SILVA, A. M. P.; http://lattes.cnpq.br/5831474598227007; SILVA, Adrian Marcelo Pereira da.
Resumen:
In the effervevescent Cauldron of Brazilian cooking, national sweets stand out for their hard-dulassor and their stories that tell memories of once. To the advent of industrialization, memories counted are no longer the same: food is no longer a private act, but has become public with the impact of industrialized products and restaurants. The present work is based on the proposal to analyze the influence of advertisements, from the journal The Cruise (RJ), the expansion and propagation of consumption of Nestle condensed milk, the Movers Milk, during the 1950s and 1960s. As a primary goal of the work, we highlight the analysis of the advertising for Motor Milk and the established relationship between consumption and modernity. The adopted methodology was that of the documentary research, with the main source of the ads that are veiled in The Cruise. For so much, we dialogue with authors such as Roger Chartier, Norbert Elias and Massimo Montanari to understand the object from representations and habits from food.
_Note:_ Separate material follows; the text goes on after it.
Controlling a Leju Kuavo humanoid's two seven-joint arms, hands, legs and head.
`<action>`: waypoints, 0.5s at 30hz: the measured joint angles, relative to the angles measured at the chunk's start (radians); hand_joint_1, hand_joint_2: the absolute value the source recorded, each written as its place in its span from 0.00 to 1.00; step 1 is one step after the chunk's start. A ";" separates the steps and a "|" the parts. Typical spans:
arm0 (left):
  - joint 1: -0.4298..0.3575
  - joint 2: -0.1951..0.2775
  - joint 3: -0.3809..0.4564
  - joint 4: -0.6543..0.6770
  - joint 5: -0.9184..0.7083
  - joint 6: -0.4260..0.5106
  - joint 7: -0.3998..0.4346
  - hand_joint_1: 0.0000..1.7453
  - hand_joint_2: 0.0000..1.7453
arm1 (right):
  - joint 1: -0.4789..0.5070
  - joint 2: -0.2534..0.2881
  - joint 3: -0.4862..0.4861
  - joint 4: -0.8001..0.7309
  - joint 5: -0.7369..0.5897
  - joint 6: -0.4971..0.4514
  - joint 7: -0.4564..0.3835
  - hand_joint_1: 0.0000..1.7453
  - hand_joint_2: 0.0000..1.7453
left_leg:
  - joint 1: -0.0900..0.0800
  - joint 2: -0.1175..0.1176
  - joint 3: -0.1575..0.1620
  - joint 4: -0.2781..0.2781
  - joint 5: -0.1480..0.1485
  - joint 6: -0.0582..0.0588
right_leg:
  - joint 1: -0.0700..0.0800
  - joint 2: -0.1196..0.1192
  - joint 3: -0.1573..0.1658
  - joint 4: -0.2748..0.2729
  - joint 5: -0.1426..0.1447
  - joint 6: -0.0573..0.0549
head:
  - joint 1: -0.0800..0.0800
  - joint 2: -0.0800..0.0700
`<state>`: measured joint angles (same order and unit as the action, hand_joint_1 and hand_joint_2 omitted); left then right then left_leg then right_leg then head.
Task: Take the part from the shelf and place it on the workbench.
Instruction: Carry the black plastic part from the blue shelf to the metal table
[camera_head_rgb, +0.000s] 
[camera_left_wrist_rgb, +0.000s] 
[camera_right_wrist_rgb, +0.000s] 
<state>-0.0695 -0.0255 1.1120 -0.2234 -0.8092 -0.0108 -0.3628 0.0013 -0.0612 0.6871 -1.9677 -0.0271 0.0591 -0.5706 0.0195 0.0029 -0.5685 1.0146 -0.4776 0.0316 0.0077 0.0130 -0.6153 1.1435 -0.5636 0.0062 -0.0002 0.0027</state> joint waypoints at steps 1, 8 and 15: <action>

From analyzing the perceived advertisements that the advertising of the product was based on the narrative of associating it with the do-bag tradition, although this was the modern element of a renewed culinary culture. Middle-class women were the main targets of the ads, indicating a tendency to which the product was associated with the economically dominant layers of the Brazilian society, not excluding their consumption by members of the more emposi- Finally, we highlight that condensed milk crystallized in history as a practical food, facilitating the introduction to the kitchen, but that at the same time, was one of the main responsible for the impoverishing Brazilian palate and the techniques used in the preparedness.